┏━━

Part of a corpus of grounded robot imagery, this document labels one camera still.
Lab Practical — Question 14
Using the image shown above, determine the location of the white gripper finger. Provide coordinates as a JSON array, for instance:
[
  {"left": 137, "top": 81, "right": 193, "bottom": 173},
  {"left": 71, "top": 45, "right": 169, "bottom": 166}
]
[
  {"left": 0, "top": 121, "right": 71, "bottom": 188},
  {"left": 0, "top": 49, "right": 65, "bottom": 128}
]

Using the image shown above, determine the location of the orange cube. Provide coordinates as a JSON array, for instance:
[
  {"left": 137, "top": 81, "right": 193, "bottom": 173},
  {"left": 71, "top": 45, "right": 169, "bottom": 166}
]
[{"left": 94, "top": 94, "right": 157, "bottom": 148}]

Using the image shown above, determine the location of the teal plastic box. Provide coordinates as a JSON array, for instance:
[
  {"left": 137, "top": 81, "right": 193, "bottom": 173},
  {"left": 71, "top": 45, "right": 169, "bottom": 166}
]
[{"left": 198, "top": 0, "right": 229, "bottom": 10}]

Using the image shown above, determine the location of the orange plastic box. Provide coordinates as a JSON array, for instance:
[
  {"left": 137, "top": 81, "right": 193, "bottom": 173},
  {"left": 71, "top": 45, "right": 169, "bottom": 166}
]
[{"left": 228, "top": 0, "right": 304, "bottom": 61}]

┗━━

Exercise goal. Each line in the data that holds the word "determine" must be copied.

Completed exercise.
Using the image shown above, determine the location of the white gripper finger. Provide coordinates as a JSON array, for instance:
Using the image shown above, determine the location of the orange cube. Provide coordinates as a JSON array, for instance:
Using the image shown above, determine the location of the teal plastic box. Provide coordinates as a JSON array, for instance:
Using the image shown above, determine the location of the orange plastic box. Provide coordinates as a JSON array, for instance:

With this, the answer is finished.